**Work instructions**
Below is a block of entries; repeat all of it exactly but omit the pictures.

═══ Available records ═══

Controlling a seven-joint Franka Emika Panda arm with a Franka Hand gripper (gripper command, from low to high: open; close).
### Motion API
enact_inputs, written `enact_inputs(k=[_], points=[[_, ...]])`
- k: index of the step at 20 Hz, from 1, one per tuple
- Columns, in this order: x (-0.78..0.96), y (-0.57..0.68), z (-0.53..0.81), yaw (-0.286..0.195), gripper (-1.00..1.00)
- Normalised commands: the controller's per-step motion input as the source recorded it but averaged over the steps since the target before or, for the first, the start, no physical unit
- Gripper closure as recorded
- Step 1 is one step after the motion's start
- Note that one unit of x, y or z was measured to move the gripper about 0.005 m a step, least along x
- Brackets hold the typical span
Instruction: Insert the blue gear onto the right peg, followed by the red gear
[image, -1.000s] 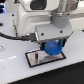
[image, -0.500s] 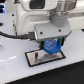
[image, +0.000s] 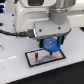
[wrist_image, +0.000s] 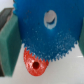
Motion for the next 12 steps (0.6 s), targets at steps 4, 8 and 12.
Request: enact_inputs(k=[4, 8, 12], points=[[0.38, -0.03, -0.01, 0.000, 1.00], [0.32, -0.02, -0.14, 0.000, 1.00], [0.23, 0.01, -0.04, 0.000, 1.00]])
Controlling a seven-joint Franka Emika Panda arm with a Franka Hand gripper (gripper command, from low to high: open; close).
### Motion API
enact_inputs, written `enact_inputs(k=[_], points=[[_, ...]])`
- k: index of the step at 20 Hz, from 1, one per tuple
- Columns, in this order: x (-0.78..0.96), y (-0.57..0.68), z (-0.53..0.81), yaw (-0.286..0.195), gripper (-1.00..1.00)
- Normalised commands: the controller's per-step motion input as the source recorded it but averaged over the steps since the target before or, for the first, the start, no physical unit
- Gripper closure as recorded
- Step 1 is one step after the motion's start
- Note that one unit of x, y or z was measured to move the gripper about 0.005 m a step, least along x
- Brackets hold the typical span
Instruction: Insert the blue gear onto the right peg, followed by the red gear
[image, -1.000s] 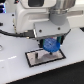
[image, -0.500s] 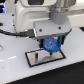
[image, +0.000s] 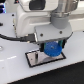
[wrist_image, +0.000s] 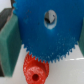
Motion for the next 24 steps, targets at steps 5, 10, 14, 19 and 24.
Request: enact_inputs(k=[5, 10, 14, 19, 24], points=[[-0.05, 0.00, 0.23, 0.000, 1.00], [-0.11, 0.00, 0.17, 0.000, 1.00], [0.30, 0.00, 0.03, 0.000, 1.00], [0.29, -0.02, -0.09, 0.000, 1.00], [0.05, 0.12, -0.06, 0.000, 1.00]])
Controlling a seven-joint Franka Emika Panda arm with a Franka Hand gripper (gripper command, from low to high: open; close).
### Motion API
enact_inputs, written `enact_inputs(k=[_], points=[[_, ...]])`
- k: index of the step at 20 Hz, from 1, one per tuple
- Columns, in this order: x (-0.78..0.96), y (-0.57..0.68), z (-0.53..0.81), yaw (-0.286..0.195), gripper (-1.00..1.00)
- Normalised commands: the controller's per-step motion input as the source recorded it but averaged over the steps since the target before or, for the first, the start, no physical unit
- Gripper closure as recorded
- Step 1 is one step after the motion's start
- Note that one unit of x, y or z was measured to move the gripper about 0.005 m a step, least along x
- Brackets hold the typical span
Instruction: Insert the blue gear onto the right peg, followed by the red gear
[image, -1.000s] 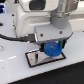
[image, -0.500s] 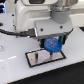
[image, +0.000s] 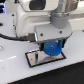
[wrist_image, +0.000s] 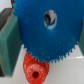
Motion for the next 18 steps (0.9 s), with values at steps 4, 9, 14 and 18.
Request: enact_inputs(k=[4, 9, 14, 18], points=[[-0.18, 0.13, -0.01, 0.000, 1.00], [-0.23, 0.00, 0.03, 0.000, 1.00], [-0.14, -0.05, -0.09, 0.000, 1.00], [0.04, -0.07, -0.24, 0.000, 1.00]])
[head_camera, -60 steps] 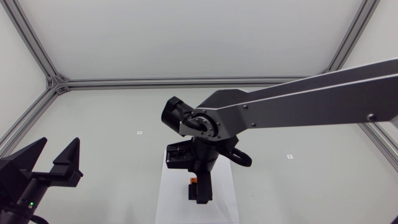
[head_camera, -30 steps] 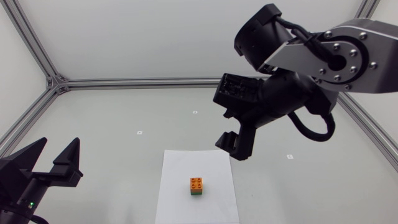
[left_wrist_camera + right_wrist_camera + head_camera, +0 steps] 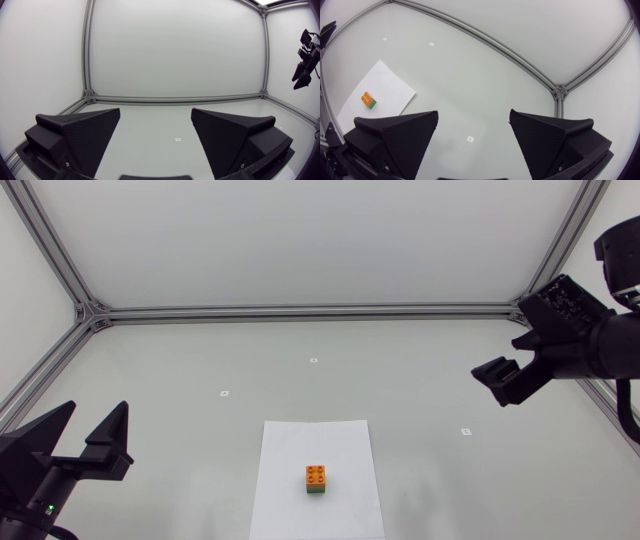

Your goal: Pick up the orange 2x2 brick with the right arm and stack it on top of the green 2x2 brick in the center

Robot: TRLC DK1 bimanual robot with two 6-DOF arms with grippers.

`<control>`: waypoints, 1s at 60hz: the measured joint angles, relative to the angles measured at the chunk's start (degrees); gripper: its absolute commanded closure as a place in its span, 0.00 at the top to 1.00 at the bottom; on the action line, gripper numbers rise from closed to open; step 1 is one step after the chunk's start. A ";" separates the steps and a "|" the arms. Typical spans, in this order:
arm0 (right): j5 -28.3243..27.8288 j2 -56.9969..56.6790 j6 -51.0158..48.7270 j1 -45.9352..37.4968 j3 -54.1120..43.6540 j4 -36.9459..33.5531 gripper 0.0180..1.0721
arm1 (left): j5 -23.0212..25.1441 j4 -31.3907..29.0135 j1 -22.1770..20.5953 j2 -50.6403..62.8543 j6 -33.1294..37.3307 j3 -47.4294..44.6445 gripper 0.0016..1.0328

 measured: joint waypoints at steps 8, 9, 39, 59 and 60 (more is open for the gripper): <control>-0.31 -6.36 -1.07 -4.48 -5.79 3.15 0.96 | -0.02 -0.02 0.00 0.00 0.02 0.00 0.96; -0.31 -7.21 -1.14 -4.74 -6.82 3.72 0.96 | 0.00 -0.02 0.02 0.00 0.00 0.00 0.96; 2.01 -35.87 7.28 -8.31 -24.92 12.98 0.96 | -0.02 -0.02 0.00 0.00 0.00 0.00 0.96; 1.62 -43.89 14.08 -8.26 -35.21 22.80 0.96 | -0.02 0.00 0.00 0.00 0.02 0.00 0.96; 1.60 -44.35 14.43 -8.24 -35.78 23.37 0.96 | -0.02 -0.02 0.00 0.00 0.02 0.00 0.96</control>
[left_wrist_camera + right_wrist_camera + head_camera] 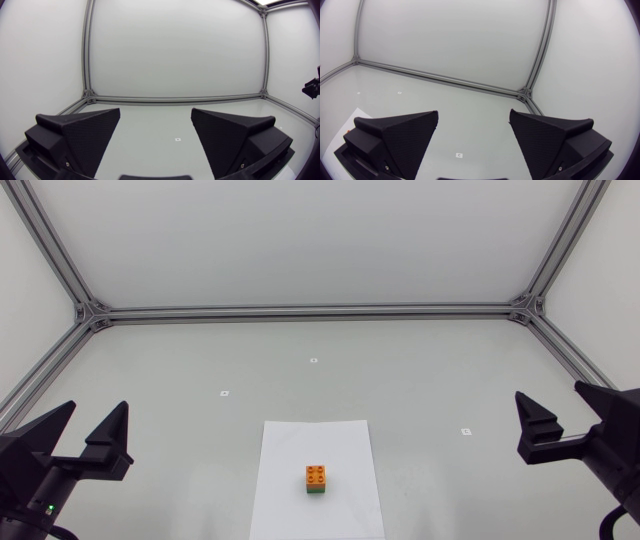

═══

**Solution for this problem**
Controlling a seven-joint Franka Emika Panda arm with a Franka Hand gripper (gripper command, from low to high: open; close).
### Motion API
enact_inputs, written `enact_inputs(k=[_], points=[[_, ...]])`
- k: index of the step at 20 Hz, from 1, one per tuple
- Columns, in this order: x (-0.78..0.96), y (-0.57..0.68), z (-0.53..0.81), yaw (-0.286..0.195), gripper (-1.00..1.00)
- Normalised commands: the controller's per-step motion input as the source recorded it but averaged over the steps since the target before or, for the first, the start, no physical unit
- Gripper closure as recorded
- Step 1 is one step after the motion's start
- Note that one unit of x, y or z was measured to move the gripper about 0.005 m a step, least along x
- Brackets hold the typical span
Instruction: Insert the blue gear onto the right peg, followed by the red gear
[image, -1.000s] 
[image, -0.500s] 
[image, +0.000s] 
[wrist_image, +0.000s] 
Motion for the next 12 steps (0.6 s), targets at steps 4, 8 and 12.
Request: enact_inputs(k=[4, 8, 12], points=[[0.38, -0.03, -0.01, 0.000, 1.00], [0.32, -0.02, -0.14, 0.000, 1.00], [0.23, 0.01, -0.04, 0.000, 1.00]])
Controlling a seven-joint Franka Emika Panda arm with a Franka Hand gripper (gripper command, from low to high: open; close).
### Motion API
enact_inputs, written `enact_inputs(k=[_], points=[[_, ...]])`
- k: index of the step at 20 Hz, from 1, one per tuple
- Columns, in this order: x (-0.78..0.96), y (-0.57..0.68), z (-0.53..0.81), yaw (-0.286..0.195), gripper (-1.00..1.00)
- Normalised commands: the controller's per-step motion input as the source recorded it but averaged over the steps since the target before or, for the first, the start, no physical unit
- Gripper closure as recorded
- Step 1 is one step after the motion's start
- Note that one unit of x, y or z was measured to move the gripper about 0.005 m a step, least along x
- Brackets hold the typical span
Instruction: Insert the blue gear onto the right peg, followed by the red gear
[image, -1.000s] 
[image, -0.500s] 
[image, +0.000s] 
[wrist_image, +0.000s] 
Motion for the next 24 steps, targets at steps 5, 10, 14, 19 and 24.
Request: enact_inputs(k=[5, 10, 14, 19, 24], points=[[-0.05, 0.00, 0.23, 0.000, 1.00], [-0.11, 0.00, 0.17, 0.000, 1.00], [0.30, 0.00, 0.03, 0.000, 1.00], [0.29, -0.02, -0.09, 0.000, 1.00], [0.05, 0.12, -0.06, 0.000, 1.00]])
Controlling a seven-joint Franka Emika Panda arm with a Franka Hand gripper (gripper command, from low to high: open; close).
### Motion API
enact_inputs, written `enact_inputs(k=[_], points=[[_, ...]])`
- k: index of the step at 20 Hz, from 1, one per tuple
- Columns, in this order: x (-0.78..0.96), y (-0.57..0.68), z (-0.53..0.81), yaw (-0.286..0.195), gripper (-1.00..1.00)
- Normalised commands: the controller's per-step motion input as the source recorded it but averaged over the steps since the target before or, for the first, the start, no physical unit
- Gripper closure as recorded
- Step 1 is one step after the motion's start
- Note that one unit of x, y or z was measured to move the gripper about 0.005 m a step, least along x
- Brackets hold the typical span
Instruction: Insert the blue gear onto the right peg, followed by the red gear
[image, -1.000s] 
[image, -0.500s] 
[image, +0.000s] 
[wrist_image, +0.000s] 
Motion for the next 18 steps (0.9 s), with values at steps 4, 9, 14 and 18.
Request: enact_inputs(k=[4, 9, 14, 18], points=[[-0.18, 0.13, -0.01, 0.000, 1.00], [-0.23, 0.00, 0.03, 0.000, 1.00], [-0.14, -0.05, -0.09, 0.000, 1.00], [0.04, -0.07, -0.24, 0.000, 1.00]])
[head_camera, -60 steps] 
[head_camera, -30 steps] 
[left_wrist_camera + right_wrist_camera + head_camera, +0 steps] 

Your goal: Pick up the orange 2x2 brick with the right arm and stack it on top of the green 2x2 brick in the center

Robot: TRLC DK1 bimanual robot with two 6-DOF arms with grippers.

`<control>`: waypoints, 1s at 60hz: the measured joint angles, relative to the angles measured at the chunk's start (degrees); gripper: its absolute commanded closure as a place in its span, 0.00 at the top to 1.00 at the bottom; on the action line, gripper numbers rise from closed to open; step 1 is one step after the chunk's start. A ";" separates the steps and a "|" the arms. Typical spans, in this order:
arm0 (right): j5 -28.3243..27.8288 j2 -56.9969..56.6790 j6 -51.0158..48.7270 j1 -45.9352..37.4968 j3 -54.1120..43.6540 j4 -36.9459..33.5531 gripper 0.0180..1.0721
arm1 (left): j5 -23.0212..25.1441 j4 -31.3907..29.0135 j1 -22.1770..20.5953 j2 -50.6403..62.8543 j6 -33.1294..37.3307 j3 -47.4294..44.6445 gripper 0.0016..1.0328

 measured: joint waypoints at steps 8, 9, 39, 59 and 60 (more is open for the gripper): <control>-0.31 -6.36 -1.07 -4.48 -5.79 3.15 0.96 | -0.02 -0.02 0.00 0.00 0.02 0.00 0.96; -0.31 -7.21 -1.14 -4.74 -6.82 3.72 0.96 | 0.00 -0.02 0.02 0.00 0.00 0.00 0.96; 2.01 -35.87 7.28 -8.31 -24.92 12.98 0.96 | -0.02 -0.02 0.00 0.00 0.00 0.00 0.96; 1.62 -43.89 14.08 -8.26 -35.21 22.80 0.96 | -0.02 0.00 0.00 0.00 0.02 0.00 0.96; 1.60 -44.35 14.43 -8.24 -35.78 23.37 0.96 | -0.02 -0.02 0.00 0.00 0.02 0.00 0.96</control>
[left_wrist_camera + right_wrist_camera + head_camera] 

Nothing else is needed to complete this exercise.